**TASK DETAILS**
Within the records, how many lines hold the word "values"? State that number alone.

**GIVEN DATA**

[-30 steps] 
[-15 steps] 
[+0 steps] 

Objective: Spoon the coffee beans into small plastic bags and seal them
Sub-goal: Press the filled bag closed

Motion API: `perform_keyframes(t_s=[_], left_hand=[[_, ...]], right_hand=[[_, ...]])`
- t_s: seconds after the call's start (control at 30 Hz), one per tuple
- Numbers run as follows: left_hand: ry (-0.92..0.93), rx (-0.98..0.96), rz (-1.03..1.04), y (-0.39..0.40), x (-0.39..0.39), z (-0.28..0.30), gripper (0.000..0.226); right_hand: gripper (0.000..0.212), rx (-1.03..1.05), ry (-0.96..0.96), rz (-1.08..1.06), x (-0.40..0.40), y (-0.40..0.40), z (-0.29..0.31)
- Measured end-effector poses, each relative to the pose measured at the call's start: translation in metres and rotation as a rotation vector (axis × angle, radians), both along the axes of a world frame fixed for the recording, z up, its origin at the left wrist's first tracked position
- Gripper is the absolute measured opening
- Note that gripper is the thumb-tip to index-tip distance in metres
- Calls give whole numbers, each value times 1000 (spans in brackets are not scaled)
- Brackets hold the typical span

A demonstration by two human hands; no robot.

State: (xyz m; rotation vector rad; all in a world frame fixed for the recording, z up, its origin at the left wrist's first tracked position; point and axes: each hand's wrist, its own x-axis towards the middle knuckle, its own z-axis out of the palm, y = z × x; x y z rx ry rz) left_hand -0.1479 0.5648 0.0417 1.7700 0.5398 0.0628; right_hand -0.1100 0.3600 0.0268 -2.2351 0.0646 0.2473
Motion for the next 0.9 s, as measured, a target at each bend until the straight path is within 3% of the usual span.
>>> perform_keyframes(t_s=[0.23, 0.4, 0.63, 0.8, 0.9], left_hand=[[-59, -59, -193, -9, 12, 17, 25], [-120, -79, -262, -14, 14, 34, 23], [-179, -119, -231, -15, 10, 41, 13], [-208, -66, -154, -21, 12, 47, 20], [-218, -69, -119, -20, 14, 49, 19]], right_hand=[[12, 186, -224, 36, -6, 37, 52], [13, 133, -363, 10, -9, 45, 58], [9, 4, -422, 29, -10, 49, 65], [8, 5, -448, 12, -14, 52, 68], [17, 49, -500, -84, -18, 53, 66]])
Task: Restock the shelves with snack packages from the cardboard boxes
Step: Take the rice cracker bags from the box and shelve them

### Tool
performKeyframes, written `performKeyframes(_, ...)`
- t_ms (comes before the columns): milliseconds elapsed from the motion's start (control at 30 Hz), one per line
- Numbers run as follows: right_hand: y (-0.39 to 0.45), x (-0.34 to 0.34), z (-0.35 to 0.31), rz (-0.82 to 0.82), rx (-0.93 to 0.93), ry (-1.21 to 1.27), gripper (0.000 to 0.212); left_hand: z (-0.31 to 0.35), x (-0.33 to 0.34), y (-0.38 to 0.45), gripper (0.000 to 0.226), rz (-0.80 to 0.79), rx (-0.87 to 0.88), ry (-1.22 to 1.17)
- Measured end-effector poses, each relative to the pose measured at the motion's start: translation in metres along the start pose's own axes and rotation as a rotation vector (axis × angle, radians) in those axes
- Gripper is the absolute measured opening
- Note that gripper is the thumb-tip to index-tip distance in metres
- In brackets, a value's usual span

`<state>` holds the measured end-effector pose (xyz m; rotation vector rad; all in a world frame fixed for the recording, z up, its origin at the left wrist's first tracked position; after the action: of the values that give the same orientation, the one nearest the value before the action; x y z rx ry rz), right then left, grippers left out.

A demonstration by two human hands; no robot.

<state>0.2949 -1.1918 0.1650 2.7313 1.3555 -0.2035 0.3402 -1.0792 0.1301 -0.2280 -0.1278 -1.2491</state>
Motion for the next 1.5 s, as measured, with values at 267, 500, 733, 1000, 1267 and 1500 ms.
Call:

**RESPONSE FOR THIS EXERCISE**
2